Le changement de mentalité avant la retraite
Peut-être la plus grande transition de la finale cinq ans avant la retraite n’est pas financier, mais psychologique.
Vous avez passé des décennies à accumuler : épargner, investir et faire croître votre portefeuille. La retraite renverse ce scénario. L’accent est désormais mis sur la distribution : transformer les actifs en revenus. Ce n’est pas toujours une transition facile.
De nombreux retraités ont du mal à gérer les mécanismes de retrait : décider quels placements vendre, quand les vendre et comment le faire efficacement. Ces décisions deviennent plus compliquées et chargées d’émotions marchés volatils.
UN stratégie de revenu structuré peut simplifier ce processus. Au lieu de prendre constamment des décisions de retrait, vous remplacez un chèque de paie par un flux de revenus prévisible. Le reste du portefeuille peut alors être géré dans une perspective à plus long terme.
L’essentiel à l’approche de vos années d’or
La planification de la retraite ne se limite pas créer de la richesse — il s’agit de faire durer cette richesse, car dans les dernières années précédant la retraite, la marge d’erreur devient beaucoup plus petite.
Un marché fort peut masquer des risques sous-jacents, mais un seul ralentissement au mauvais moment peut les exposer rapidement.
Gardez ces problèmes à l’esprit pour vous assurer que votre plan de retraite peut résister à tout ce que le marché vous réserve :
- Les marchés n’évoluent pas en ligne droite. Ajustez votre stratégie de placement au cours des cinq années précédant la retraite.
- Une mauvaise année sur le marché peut ruiner votre retraite si votre portefeuille n’est pas bien équilibré.
- L’allocation d’actifs est plus que jamais importante. Chaque élément de votre portefeuille doit avoir un objectif précis.
- Renversez le processus de planification traditionnel et pensez d’abord à la stabilité, puis à la croissance.
- Adoptez le changement de mentalité de l’accumulation à la distribution pour faire durer votre richesse.
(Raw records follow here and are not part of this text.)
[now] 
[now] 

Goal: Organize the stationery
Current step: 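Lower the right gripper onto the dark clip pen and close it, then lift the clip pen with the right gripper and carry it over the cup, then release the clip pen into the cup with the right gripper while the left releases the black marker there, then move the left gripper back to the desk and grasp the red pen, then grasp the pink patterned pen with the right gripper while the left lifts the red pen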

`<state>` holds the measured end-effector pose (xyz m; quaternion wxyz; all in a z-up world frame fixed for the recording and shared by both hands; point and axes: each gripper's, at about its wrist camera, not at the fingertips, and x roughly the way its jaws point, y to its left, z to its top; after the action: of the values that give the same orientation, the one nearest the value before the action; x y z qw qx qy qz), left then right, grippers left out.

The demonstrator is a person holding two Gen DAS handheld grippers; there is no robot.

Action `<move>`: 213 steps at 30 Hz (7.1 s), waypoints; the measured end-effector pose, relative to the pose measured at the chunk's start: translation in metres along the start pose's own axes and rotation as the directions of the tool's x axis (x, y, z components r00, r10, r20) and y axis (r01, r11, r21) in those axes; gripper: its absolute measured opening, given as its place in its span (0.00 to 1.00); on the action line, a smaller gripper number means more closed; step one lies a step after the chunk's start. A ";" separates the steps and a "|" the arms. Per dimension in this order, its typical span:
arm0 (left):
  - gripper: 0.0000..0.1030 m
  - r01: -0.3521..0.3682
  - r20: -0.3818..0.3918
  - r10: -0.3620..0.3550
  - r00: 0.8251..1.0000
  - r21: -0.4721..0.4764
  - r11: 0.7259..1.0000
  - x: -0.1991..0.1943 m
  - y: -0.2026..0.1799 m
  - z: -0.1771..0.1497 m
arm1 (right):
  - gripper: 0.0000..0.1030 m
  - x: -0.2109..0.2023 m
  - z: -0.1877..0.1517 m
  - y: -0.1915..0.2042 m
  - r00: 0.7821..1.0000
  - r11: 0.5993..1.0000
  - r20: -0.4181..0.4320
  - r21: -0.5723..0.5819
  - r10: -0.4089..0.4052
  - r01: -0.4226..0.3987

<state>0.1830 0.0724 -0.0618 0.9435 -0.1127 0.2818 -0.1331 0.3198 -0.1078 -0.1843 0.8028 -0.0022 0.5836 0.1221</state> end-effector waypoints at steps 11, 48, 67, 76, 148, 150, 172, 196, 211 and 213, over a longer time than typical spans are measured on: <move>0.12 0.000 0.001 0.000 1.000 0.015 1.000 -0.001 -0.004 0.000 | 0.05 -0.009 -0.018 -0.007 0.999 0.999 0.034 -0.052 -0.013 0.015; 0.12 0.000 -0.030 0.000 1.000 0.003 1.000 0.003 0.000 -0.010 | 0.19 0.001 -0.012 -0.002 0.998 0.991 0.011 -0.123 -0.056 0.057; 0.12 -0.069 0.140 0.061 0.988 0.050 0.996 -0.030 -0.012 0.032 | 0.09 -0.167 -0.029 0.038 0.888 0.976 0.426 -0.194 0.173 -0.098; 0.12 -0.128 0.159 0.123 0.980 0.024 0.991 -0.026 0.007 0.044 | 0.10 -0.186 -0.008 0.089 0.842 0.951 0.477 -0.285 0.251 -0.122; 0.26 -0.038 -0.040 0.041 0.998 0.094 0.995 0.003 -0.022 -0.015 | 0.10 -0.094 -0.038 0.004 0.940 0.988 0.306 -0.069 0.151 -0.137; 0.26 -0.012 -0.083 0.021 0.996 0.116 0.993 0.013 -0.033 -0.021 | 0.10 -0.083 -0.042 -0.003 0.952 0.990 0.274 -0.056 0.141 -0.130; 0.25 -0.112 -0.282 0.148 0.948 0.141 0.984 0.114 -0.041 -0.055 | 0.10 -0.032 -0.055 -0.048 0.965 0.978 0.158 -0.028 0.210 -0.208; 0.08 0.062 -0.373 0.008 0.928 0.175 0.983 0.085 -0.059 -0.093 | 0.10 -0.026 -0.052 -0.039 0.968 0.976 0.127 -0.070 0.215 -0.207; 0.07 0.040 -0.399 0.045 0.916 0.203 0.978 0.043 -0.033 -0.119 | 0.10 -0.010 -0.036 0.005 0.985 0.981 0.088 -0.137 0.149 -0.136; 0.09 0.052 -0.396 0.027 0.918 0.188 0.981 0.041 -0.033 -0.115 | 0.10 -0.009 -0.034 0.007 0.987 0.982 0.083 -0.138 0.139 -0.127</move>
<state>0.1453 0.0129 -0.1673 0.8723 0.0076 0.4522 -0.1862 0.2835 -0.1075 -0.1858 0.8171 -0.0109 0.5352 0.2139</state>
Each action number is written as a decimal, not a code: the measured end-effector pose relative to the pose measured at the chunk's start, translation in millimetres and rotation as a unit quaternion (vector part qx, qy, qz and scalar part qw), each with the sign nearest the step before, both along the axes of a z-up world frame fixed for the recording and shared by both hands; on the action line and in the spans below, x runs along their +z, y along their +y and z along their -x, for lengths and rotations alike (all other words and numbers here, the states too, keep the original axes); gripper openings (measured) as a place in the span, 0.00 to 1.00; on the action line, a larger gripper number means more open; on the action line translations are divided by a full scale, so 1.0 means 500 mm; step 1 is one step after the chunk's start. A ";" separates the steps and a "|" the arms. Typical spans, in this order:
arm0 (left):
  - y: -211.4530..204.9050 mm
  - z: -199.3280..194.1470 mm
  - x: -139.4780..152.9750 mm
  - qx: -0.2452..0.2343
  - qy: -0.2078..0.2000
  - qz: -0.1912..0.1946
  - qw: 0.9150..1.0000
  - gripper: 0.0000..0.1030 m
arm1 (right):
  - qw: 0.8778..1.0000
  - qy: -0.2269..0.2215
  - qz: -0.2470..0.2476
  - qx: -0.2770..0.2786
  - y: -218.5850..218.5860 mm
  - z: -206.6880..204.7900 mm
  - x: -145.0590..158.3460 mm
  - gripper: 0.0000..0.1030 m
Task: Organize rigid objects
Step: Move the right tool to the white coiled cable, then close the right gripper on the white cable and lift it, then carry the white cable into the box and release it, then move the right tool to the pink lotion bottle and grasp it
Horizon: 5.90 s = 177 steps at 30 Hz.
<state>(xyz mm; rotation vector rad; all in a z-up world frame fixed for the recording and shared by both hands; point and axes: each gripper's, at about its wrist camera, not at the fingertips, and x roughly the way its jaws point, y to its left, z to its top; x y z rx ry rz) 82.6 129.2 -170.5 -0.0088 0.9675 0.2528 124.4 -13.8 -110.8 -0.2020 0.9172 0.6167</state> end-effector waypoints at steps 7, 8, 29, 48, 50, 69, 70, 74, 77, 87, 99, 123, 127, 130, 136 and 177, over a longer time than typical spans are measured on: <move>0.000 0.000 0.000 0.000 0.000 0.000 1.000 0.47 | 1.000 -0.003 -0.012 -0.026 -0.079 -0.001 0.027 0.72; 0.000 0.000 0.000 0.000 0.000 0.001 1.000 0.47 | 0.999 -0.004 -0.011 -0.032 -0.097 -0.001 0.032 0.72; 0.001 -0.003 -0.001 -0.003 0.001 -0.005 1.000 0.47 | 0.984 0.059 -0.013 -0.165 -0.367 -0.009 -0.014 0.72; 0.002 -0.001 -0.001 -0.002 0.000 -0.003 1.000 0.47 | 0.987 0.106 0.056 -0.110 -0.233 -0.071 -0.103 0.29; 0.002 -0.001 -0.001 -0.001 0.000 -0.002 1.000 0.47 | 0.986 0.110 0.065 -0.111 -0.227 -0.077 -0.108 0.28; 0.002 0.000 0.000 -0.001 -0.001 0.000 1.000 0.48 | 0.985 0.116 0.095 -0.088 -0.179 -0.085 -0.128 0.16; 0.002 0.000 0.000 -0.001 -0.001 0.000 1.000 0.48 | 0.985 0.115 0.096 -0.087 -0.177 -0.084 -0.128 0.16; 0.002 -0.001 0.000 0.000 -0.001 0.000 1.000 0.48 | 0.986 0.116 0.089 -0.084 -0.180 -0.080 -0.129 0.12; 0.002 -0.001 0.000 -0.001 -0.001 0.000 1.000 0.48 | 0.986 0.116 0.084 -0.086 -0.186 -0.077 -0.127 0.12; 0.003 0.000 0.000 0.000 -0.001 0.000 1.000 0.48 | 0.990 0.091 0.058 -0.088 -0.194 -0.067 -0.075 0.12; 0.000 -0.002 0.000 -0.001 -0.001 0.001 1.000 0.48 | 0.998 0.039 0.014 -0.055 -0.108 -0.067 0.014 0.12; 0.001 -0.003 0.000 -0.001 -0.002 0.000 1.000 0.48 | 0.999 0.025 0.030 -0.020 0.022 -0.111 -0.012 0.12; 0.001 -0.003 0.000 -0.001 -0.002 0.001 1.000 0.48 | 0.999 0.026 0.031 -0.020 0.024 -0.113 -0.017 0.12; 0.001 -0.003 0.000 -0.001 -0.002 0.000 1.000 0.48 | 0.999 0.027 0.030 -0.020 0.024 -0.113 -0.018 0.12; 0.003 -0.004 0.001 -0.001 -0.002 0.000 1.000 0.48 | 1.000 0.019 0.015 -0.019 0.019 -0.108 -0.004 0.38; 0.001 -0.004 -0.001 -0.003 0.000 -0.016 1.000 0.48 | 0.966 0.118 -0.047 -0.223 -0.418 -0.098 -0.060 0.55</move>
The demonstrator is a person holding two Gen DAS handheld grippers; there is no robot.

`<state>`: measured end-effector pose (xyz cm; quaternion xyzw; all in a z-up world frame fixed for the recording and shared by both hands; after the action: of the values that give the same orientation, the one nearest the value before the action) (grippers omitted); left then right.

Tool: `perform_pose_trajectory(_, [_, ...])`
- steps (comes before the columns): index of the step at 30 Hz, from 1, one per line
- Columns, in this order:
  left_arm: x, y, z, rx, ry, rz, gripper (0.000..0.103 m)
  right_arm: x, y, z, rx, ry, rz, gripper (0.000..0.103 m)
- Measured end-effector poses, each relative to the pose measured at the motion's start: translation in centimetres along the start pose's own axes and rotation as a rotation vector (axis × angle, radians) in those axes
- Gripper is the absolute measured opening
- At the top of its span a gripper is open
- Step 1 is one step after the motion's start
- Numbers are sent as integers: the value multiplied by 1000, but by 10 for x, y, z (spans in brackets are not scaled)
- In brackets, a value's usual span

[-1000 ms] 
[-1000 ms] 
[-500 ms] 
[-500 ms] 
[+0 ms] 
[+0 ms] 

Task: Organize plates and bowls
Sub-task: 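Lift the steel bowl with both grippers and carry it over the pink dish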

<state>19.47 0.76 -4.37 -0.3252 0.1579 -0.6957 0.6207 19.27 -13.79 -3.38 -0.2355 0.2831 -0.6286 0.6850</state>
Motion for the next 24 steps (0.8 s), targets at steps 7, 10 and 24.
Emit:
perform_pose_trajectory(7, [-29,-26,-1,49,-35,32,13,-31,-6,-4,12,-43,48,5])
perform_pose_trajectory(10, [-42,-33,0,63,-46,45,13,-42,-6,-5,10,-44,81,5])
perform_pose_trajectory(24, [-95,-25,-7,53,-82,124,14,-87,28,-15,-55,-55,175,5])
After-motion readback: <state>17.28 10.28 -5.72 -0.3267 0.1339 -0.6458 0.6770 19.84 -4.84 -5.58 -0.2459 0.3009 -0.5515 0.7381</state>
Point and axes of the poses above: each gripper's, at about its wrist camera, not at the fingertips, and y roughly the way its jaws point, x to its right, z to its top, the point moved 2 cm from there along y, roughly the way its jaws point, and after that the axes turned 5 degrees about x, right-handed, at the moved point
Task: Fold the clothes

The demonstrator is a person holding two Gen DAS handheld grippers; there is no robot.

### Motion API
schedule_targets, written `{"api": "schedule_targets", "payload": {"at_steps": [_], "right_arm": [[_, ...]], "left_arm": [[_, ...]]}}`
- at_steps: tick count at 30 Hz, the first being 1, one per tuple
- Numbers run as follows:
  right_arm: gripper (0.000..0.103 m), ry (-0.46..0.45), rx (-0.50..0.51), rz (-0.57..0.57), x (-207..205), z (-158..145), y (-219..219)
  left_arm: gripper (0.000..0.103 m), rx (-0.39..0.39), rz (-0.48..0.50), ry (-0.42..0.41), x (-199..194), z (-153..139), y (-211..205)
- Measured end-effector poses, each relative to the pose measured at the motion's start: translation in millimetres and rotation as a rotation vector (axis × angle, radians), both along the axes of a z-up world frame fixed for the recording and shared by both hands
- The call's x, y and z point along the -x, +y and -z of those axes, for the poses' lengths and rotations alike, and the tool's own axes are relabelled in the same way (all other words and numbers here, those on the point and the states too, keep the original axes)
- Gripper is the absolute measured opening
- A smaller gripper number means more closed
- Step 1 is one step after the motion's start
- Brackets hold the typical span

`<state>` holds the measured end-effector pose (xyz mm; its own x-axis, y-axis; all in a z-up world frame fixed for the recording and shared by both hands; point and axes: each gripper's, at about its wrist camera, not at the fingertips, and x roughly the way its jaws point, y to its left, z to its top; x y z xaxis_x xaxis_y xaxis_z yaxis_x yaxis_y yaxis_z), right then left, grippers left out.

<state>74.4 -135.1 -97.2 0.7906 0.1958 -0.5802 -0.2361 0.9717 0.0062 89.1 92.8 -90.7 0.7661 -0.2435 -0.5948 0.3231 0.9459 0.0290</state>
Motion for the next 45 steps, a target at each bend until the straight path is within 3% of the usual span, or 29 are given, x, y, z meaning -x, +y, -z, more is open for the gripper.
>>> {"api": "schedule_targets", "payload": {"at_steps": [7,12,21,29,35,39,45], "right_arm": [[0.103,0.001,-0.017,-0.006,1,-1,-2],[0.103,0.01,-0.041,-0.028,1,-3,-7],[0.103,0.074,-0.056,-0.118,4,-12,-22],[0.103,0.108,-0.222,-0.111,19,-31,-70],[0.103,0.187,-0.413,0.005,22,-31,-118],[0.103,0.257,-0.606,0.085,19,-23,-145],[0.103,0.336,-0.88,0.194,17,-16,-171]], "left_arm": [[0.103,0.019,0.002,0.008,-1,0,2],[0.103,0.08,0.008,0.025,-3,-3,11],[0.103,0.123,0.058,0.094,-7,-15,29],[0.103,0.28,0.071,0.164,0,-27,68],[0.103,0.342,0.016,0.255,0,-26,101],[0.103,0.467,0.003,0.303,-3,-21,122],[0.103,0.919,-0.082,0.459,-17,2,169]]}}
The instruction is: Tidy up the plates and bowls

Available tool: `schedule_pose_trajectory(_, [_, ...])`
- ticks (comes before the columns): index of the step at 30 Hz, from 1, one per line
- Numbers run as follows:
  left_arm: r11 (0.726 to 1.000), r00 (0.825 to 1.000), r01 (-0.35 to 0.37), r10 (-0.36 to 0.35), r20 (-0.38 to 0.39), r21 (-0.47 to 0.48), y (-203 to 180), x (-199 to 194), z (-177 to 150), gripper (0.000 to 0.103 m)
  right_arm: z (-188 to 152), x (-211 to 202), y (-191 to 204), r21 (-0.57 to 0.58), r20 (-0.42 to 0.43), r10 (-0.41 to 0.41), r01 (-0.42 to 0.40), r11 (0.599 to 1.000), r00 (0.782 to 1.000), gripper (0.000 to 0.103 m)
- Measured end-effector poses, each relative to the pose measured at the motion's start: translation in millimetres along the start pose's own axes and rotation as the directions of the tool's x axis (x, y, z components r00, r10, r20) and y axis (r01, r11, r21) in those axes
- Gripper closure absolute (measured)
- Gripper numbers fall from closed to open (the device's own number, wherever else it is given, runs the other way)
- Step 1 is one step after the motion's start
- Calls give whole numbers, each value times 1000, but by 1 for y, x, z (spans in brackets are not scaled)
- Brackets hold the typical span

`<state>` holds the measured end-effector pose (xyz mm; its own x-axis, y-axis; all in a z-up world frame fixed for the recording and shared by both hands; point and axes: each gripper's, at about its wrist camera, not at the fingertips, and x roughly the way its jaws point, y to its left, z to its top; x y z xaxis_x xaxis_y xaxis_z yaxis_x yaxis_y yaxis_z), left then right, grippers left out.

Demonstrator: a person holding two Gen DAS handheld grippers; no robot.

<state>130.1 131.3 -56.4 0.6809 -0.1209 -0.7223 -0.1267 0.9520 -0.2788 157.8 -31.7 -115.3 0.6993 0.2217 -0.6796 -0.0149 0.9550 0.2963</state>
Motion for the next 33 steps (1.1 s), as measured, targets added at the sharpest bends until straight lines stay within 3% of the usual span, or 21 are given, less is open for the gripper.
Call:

Le succès de la retraite n’est pas déterminé par la hauteur de votre portefeuille ; il s’agit de savoir si cela peut vous aider à traverser vos années d’or.
La cinquantaine n’est pas le moment de prendre des risques avec l’argent pour lequel vous avez travaillé toute votre vie. Il n’est jamais trop tard pour créer ou ajustez votre plan de retraite.
Travailler avec un conseiller qui peut vous aider à trouver des investissements qui croîtront à un rythme régulier, bénéficiant lorsque le marché monte sans en subir les conséquences lorsqu’il baisse.
Cet article a été écrit et présente les points de vue de notre conseiller collaborateur, et non de la rédaction de Kiplinger. Vous pouvez vérifier les dossiers des conseillers auprès du SECONDE ou avec FINRA.